Face à la hausse des droits de douane décidée par Washington sur les produits canadiens, plusieurs provinces ont pris des mesures immédiates dès mardi 4 mars 2025. Elles ont ordonné le retrait des alcools américains des magasins d’État sous leur contrôle dès le 4 mars 2025.
Quatre provinces canadiennes bannissent les alcools américains
L’augmentation des tarifs douaniers américains sur l’aluminium (10 % à 25 %), l’acier (5 % à 20 %) et les produits laitiers (15 % à 35 %) a déclenché une réaction on ne peut plus rapide de la part des autorités provinciales canadiennes.
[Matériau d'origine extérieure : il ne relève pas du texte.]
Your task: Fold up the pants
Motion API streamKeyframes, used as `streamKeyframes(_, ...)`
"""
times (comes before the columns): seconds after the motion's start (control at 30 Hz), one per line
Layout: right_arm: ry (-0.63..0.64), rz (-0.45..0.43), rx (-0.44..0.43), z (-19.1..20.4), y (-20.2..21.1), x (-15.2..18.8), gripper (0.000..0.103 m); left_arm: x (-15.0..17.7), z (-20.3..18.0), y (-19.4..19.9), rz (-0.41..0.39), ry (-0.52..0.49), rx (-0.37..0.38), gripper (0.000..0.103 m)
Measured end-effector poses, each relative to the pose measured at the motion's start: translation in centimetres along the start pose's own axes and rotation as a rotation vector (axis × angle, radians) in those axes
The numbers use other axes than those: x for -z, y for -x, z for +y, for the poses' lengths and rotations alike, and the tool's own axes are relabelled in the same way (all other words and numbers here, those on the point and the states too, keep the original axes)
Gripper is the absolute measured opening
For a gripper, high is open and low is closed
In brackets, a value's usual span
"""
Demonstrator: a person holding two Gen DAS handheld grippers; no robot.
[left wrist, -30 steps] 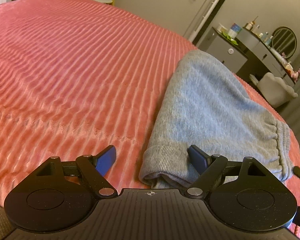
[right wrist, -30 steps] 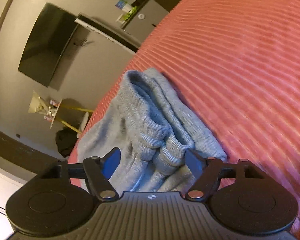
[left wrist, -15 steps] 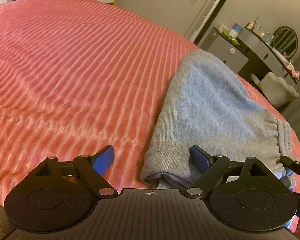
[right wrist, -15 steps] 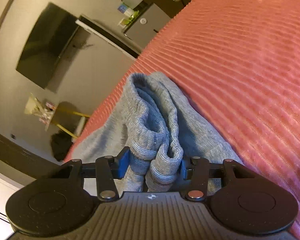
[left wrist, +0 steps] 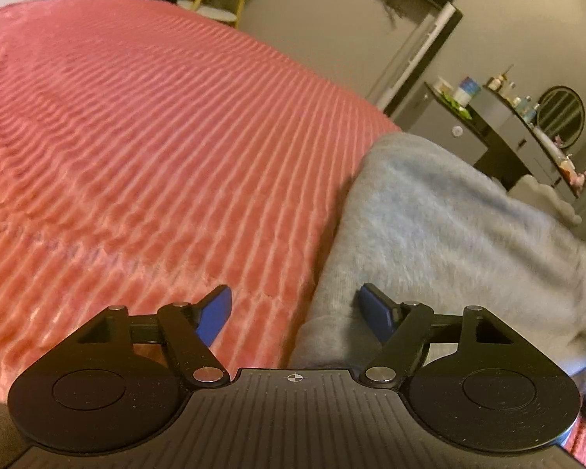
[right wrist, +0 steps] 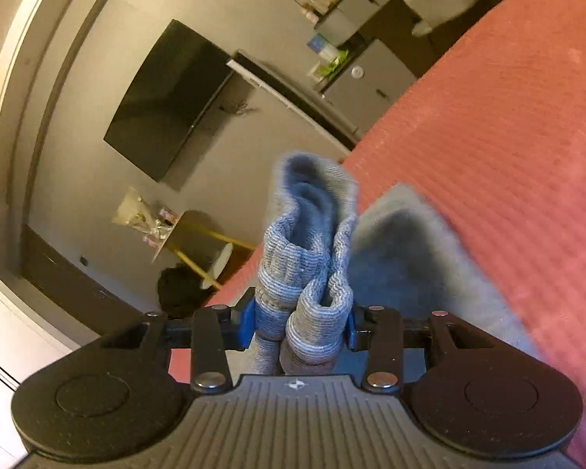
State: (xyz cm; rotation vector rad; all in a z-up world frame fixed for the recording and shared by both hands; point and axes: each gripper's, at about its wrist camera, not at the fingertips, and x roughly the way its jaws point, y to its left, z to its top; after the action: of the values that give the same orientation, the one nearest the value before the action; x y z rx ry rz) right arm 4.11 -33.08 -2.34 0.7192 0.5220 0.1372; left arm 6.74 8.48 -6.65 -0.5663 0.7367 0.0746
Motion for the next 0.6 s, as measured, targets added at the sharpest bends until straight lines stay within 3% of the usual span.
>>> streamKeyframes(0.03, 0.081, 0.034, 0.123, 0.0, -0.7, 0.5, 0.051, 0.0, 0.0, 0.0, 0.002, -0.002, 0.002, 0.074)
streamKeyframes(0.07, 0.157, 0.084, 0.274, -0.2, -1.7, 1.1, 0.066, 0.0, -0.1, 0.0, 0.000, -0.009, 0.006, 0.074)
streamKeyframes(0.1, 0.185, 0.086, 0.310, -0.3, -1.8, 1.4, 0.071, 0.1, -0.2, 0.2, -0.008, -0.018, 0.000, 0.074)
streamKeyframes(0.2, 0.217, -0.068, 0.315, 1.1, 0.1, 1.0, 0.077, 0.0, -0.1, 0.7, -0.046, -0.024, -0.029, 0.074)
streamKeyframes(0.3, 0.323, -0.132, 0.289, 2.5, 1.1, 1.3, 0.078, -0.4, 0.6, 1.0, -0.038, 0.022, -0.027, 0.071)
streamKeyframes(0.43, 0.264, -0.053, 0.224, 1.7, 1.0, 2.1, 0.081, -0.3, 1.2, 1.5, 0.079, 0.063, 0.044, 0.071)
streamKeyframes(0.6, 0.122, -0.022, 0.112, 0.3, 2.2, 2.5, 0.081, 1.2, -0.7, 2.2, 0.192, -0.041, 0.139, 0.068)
Depuis le 4 mars 2025, quatre d’entre elles : l’Ontario, le Québec, le Manitoba et la Colombie-Britannique, ont décidé de retirer les alcools américains des magasins d’État.
La Liquor Control Board of Ontario (LCBO) et la Société des alcools du Québec (SAQ) ont mis en place cette interdiction, empêchant les détaillants et restaurants de se réapprovisionner en whiskys du Kentucky, bourbons américains et vins de Californie. Le même bannissement a été opéré de la part des autres provinces canadiennes précitées, à la différence que les provinces maritimes et celle de la Colombie-Britannique ont décidé, pour leur part, de ne cibler que les alcools provenant des États républicains.
Le Distilled Spirits Council of the United States (DISCUS) indique que le Canada est le deuxième marché d’exportation des spiritueux américains, avec 221 millions de dollars américains d’exportations en 2024. Le retrait des alcools américains des magasins d’État prive ainsi les producteurs américains de leur deuxième plus gros marché après celui de l’Union européenne.
Des représailles qui pourraient dépasser le secteur des alcools
Comme le rapportent nos confrères de ICI Radio-Canada, l’Ontario n’en est pas resté au « simple » bannissement des alcools américains de ses rayons. La province canadienne, en effet, viendrait d’annuler un contrat de 100 millions de dollars avec Starlink, l’entreprise d’Elon Musk, du fait qu’il soit proche du président américain, et qu’il ait effectué une partie de ses études au Canada. Doug Ford a également évoqué la possibilité d’imposer une surtaxe de 25 % sur l’exportation d’électricité vers les États du nord des États-Unis, ou encore de stopper les approvisionnements énergétiques en direction de son voisin.
Ces tensions économiques ne se limitent pas au Canada. Donald Trump a relevé les tarifs douaniers sur les produits européens et chinois. En réaction, la Chine a annoncé des restrictions commerciales ciblant des secteurs stratégiques américain. L’Union européenne, quant à elle, prépare sa riposte. À peine un mois après son arrivée au pouvoir, Donald Trump aura déjà bouleversé les relations commerciales internationales. Et au vu de sa politique protectionniste et de ses déclarations, la guerre économique ne fait que commencer.